Isolation of Mesenchymal stem cell from Umbilical Cord (UC)
UCs were washed with Dulbecco’s PBS several times, cut into small pieces, and filled with 0.1% collagenase type П for cell digestion (Sigma-Aldrich, St. Louis) in PBS and shaken in the water bath at 37°C for 60 min. Each UC was washed with proliferation medium, and the detached cells were harvested after gentle massage of the UC. Cells were centrifuged at 300 xg for 10 min, re-suspended in proliferation medium, and seeded in 25- cm3 flasks (Nunclon, Germany) at a density of 5×105 cells per ml in complete media. After 72 hrs..... of incubation in a humidified atmosphere with 5% CO2, non-adherent cells were removed, and the culture medium was replaced every 3 days. On day 14, the adherent colonies of cells were almost confluent and removed by using trypsin EDTA, and counted. Cells were identified as being MSCs by their morphology, adherence, and their power to differentiate into osteocytes, neurocytes, and chondrocytes.
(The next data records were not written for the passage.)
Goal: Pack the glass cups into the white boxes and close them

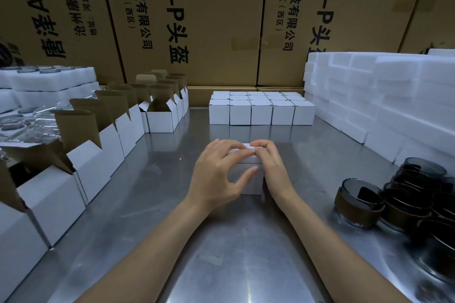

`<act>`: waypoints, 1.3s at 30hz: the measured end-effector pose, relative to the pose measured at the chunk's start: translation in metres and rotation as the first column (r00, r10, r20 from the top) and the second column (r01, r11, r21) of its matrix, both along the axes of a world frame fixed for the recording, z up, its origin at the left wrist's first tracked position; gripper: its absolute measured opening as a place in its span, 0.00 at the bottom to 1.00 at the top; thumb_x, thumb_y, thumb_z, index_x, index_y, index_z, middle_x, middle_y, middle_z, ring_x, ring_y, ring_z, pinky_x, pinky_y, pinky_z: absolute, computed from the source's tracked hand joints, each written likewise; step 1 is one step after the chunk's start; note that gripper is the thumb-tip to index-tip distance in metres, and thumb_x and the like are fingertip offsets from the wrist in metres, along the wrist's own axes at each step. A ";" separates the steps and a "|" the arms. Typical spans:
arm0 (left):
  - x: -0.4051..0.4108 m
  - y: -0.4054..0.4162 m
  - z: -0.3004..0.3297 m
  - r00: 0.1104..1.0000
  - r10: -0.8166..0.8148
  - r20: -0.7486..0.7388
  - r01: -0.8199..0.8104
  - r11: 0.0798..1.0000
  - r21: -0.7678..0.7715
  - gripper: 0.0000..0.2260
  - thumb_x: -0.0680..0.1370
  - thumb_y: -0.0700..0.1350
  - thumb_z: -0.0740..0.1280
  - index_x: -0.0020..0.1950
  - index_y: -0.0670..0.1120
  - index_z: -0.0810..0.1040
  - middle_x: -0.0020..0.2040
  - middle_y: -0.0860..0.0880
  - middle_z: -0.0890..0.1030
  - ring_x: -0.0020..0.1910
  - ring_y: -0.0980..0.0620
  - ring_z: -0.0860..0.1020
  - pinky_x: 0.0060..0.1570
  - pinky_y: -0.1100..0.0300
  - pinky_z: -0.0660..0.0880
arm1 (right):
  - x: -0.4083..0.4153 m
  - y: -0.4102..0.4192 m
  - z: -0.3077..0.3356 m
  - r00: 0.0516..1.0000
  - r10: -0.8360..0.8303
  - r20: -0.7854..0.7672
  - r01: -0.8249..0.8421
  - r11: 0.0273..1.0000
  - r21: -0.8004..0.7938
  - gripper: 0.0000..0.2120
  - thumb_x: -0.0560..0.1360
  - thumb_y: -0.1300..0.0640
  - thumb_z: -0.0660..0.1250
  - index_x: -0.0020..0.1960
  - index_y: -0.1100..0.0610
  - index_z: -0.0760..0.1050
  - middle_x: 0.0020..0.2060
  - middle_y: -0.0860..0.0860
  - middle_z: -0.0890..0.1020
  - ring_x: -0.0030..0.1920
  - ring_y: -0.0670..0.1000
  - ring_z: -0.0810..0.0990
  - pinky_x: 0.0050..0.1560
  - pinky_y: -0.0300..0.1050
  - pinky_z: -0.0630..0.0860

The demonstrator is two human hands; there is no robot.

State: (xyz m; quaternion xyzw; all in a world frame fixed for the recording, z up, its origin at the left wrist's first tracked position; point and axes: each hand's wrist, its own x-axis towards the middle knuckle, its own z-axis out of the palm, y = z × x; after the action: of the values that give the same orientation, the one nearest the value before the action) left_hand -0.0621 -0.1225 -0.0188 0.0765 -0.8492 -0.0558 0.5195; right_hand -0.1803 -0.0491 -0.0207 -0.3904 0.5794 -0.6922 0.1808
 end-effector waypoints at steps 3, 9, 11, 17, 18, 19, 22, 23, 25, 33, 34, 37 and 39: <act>-0.003 0.001 -0.004 0.998 0.064 0.004 -0.063 0.994 -0.087 0.11 0.73 0.48 0.72 0.53 0.46 0.84 0.49 0.50 0.83 0.48 0.49 0.81 0.59 0.53 0.71 | 0.000 -0.002 -0.001 1.000 0.010 0.015 -0.010 1.000 0.002 0.06 0.79 0.61 0.60 0.49 0.51 0.72 0.44 0.45 0.75 0.42 0.34 0.74 0.42 0.24 0.68; -0.009 -0.003 -0.008 0.991 0.135 0.006 -0.135 0.990 -0.052 0.09 0.71 0.45 0.74 0.50 0.46 0.85 0.47 0.51 0.84 0.46 0.49 0.83 0.58 0.46 0.74 | 0.003 -0.015 -0.007 0.995 -0.054 -0.083 0.059 0.996 0.060 0.10 0.82 0.59 0.54 0.55 0.49 0.71 0.56 0.50 0.76 0.59 0.48 0.73 0.59 0.41 0.69; -0.013 -0.008 -0.009 0.988 0.152 0.012 -0.151 0.987 -0.051 0.10 0.70 0.44 0.76 0.50 0.47 0.85 0.47 0.51 0.84 0.46 0.49 0.83 0.58 0.46 0.73 | 0.001 -0.020 -0.008 0.985 -0.088 -0.147 0.100 0.992 0.082 0.11 0.83 0.57 0.52 0.57 0.48 0.71 0.58 0.51 0.76 0.62 0.49 0.72 0.65 0.45 0.68; -0.025 -0.035 -0.011 0.992 0.110 0.065 -0.119 0.981 0.155 0.11 0.72 0.44 0.74 0.54 0.47 0.83 0.56 0.49 0.81 0.57 0.50 0.77 0.57 0.57 0.71 | -0.004 -0.032 -0.009 0.956 -0.092 -0.279 0.170 0.947 0.272 0.22 0.80 0.38 0.48 0.71 0.42 0.61 0.67 0.46 0.71 0.68 0.48 0.68 0.69 0.55 0.64; -0.027 -0.043 -0.013 0.992 0.085 0.093 -0.102 0.975 0.199 0.13 0.73 0.44 0.73 0.57 0.47 0.81 0.59 0.49 0.79 0.61 0.52 0.73 0.58 0.60 0.69 | -0.004 -0.034 -0.011 0.952 -0.083 -0.293 0.178 0.932 0.315 0.25 0.78 0.35 0.49 0.73 0.40 0.58 0.68 0.45 0.70 0.68 0.48 0.68 0.68 0.54 0.64; -0.031 -0.051 -0.014 0.989 0.074 0.131 -0.102 0.970 0.220 0.14 0.74 0.44 0.72 0.59 0.47 0.79 0.62 0.49 0.76 0.64 0.53 0.70 0.59 0.61 0.69 | -0.005 -0.035 -0.012 0.952 -0.087 -0.292 0.190 0.919 0.345 0.26 0.77 0.34 0.49 0.73 0.40 0.56 0.68 0.44 0.70 0.69 0.48 0.68 0.67 0.51 0.63; -0.043 -0.083 -0.017 0.953 0.144 0.266 -0.197 0.963 0.182 0.21 0.74 0.45 0.72 0.66 0.48 0.73 0.71 0.48 0.66 0.71 0.49 0.62 0.63 0.55 0.69 | -0.008 -0.038 -0.014 0.954 -0.135 -0.268 0.237 0.888 0.395 0.26 0.78 0.35 0.51 0.72 0.43 0.58 0.67 0.43 0.72 0.67 0.49 0.70 0.60 0.47 0.62; -0.048 -0.094 -0.017 0.936 0.185 0.298 -0.248 0.950 0.190 0.23 0.75 0.45 0.71 0.68 0.50 0.71 0.73 0.47 0.61 0.72 0.48 0.59 0.62 0.53 0.69 | -0.009 -0.038 -0.014 0.949 -0.143 -0.282 0.253 0.877 0.408 0.24 0.78 0.36 0.51 0.72 0.44 0.60 0.67 0.43 0.73 0.67 0.49 0.71 0.59 0.47 0.63; -0.059 -0.115 -0.017 0.907 0.249 0.338 -0.346 0.900 0.264 0.27 0.75 0.45 0.70 0.72 0.53 0.65 0.72 0.47 0.56 0.71 0.45 0.58 0.61 0.49 0.72 | -0.008 -0.039 -0.015 0.933 -0.145 -0.331 0.286 0.854 0.434 0.23 0.79 0.38 0.50 0.70 0.46 0.63 0.66 0.44 0.74 0.66 0.49 0.71 0.58 0.46 0.64; -0.097 -0.187 -0.017 0.940 0.204 0.273 -0.334 0.710 0.619 0.29 0.77 0.45 0.69 0.73 0.51 0.59 0.69 0.44 0.69 0.66 0.42 0.70 0.61 0.45 0.70 | -0.014 -0.050 -0.019 0.888 -0.178 -0.425 0.376 0.813 0.444 0.19 0.79 0.39 0.49 0.62 0.46 0.69 0.51 0.44 0.78 0.61 0.50 0.73 0.49 0.45 0.64; -0.100 -0.192 -0.017 0.942 0.190 0.276 -0.326 0.705 0.630 0.30 0.77 0.45 0.69 0.74 0.50 0.57 0.70 0.45 0.70 0.67 0.43 0.70 0.63 0.44 0.70 | -0.014 -0.051 -0.019 0.883 -0.175 -0.436 0.378 0.816 0.437 0.18 0.79 0.39 0.49 0.61 0.46 0.69 0.47 0.41 0.76 0.60 0.50 0.72 0.49 0.45 0.64; -0.110 -0.202 -0.017 0.933 0.189 0.305 -0.350 0.666 0.659 0.34 0.76 0.46 0.70 0.75 0.49 0.54 0.69 0.45 0.72 0.67 0.42 0.71 0.63 0.43 0.71 | -0.016 -0.052 -0.021 0.878 -0.163 -0.450 0.374 0.820 0.432 0.18 0.79 0.39 0.49 0.61 0.46 0.69 0.40 0.37 0.71 0.57 0.48 0.71 0.48 0.45 0.64; -0.113 -0.207 -0.018 0.928 0.200 0.316 -0.365 0.662 0.654 0.34 0.76 0.48 0.70 0.75 0.48 0.55 0.67 0.45 0.73 0.65 0.42 0.72 0.61 0.44 0.72 | -0.016 -0.053 -0.021 0.875 -0.161 -0.456 0.374 0.822 0.428 0.19 0.79 0.39 0.48 0.61 0.46 0.69 0.39 0.36 0.71 0.54 0.46 0.70 0.49 0.45 0.64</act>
State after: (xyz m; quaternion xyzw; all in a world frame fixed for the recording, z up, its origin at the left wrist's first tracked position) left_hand -0.1754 -0.3290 -0.0368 0.4053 -0.7922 -0.2838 0.3572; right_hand -0.1962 -0.1017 -0.0422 -0.3751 0.8140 -0.4403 0.0529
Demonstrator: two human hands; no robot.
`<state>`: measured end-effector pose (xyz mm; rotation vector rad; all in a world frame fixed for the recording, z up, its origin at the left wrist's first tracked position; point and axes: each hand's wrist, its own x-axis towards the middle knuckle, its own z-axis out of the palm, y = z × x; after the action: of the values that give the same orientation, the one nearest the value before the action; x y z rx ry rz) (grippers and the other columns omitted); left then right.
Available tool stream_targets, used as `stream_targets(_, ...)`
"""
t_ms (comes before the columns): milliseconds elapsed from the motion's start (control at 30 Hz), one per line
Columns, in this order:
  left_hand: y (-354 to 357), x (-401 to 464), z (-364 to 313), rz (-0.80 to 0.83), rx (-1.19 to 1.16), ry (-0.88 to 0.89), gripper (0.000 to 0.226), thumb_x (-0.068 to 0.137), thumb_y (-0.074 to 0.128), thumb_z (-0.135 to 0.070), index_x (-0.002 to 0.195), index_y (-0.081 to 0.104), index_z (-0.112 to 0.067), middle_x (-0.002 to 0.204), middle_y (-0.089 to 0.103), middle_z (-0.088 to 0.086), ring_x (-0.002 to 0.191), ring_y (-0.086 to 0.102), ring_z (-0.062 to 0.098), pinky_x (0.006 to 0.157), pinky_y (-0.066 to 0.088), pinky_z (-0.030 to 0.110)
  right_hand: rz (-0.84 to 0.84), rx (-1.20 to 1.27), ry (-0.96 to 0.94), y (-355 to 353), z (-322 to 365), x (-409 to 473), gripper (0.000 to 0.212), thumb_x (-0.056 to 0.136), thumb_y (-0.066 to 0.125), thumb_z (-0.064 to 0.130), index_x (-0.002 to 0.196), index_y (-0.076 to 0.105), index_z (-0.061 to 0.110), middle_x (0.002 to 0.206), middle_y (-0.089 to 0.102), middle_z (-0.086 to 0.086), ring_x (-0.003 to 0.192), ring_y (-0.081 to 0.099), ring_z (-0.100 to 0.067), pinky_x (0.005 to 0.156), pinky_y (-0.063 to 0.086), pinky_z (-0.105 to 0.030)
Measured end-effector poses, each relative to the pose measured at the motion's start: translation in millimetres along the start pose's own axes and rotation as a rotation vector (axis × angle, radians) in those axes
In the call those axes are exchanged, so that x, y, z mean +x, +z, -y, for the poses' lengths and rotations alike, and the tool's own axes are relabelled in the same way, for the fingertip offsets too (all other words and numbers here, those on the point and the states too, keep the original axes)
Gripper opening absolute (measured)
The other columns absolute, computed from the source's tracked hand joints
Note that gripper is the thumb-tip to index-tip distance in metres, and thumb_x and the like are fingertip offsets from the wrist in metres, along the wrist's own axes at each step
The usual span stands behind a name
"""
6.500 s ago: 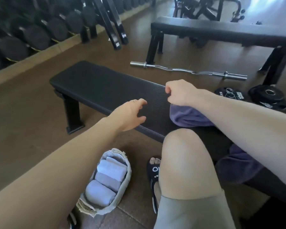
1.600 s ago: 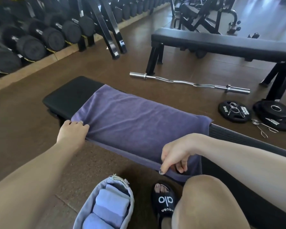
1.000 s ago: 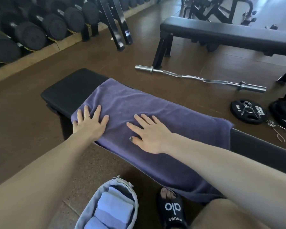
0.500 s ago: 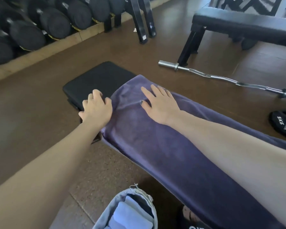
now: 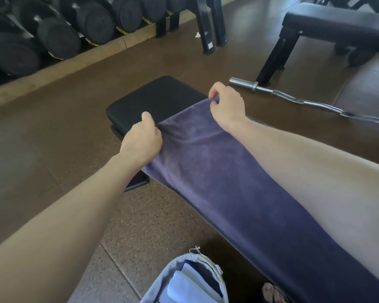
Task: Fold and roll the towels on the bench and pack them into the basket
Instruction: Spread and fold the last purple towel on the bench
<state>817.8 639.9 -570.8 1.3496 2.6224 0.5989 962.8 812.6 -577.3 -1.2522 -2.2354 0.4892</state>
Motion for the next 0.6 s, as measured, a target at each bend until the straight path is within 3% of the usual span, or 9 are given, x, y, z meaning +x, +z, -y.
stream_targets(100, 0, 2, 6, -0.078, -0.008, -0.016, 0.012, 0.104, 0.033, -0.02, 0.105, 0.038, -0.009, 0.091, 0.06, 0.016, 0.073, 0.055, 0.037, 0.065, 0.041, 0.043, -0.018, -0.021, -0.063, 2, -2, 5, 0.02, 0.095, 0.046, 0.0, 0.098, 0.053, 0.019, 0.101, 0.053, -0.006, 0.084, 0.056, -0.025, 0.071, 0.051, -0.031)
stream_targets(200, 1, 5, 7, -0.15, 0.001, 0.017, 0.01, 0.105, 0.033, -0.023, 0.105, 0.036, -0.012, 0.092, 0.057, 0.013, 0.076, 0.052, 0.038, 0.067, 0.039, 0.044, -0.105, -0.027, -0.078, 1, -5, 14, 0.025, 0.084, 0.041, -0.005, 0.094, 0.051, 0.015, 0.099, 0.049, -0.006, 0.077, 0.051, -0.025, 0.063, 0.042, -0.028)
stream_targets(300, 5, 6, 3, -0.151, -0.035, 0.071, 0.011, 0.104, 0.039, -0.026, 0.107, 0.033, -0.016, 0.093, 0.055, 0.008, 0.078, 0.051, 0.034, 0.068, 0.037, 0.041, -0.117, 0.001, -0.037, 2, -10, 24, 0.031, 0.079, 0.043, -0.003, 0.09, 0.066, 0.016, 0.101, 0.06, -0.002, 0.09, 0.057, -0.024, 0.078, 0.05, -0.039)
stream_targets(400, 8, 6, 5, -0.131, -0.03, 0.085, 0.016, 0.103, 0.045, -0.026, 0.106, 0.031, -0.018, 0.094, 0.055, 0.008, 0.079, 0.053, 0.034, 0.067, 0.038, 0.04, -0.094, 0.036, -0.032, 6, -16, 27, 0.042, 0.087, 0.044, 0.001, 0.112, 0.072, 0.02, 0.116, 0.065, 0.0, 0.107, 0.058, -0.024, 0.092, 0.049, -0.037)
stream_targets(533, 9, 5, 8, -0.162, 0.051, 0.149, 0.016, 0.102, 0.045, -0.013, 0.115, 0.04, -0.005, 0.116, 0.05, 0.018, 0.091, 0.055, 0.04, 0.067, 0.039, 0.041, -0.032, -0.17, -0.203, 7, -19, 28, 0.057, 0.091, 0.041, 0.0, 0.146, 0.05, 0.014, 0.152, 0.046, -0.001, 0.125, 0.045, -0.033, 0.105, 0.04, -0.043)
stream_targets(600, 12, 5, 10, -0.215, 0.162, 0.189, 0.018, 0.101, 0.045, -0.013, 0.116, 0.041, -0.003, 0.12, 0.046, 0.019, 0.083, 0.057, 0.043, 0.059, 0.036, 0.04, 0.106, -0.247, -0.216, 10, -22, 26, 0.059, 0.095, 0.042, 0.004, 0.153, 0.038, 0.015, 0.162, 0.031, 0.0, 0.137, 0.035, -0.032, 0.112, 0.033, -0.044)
Flow cytometry identification of UC- MSC surface biomarkers.
UC-MSCs were used for cell identification, cells were washed with PBS and digested with 0.25% trypsin. After centrifuging at 300 x g for 5 min, the supernatant was removed and cells were washed twice with PBS. Cells were then incubated with FITC-conjugated primary antibodies against CD19, CD44 and CD105 for 30 min at room temperature in the dark. The expression of cell surface biomarkers was determined using flow cytometry analysis. Fluorescence acquisition was performed in a FACS Calibur II cytometer (Becton Dickinson, San Jose, CA, USA) (9).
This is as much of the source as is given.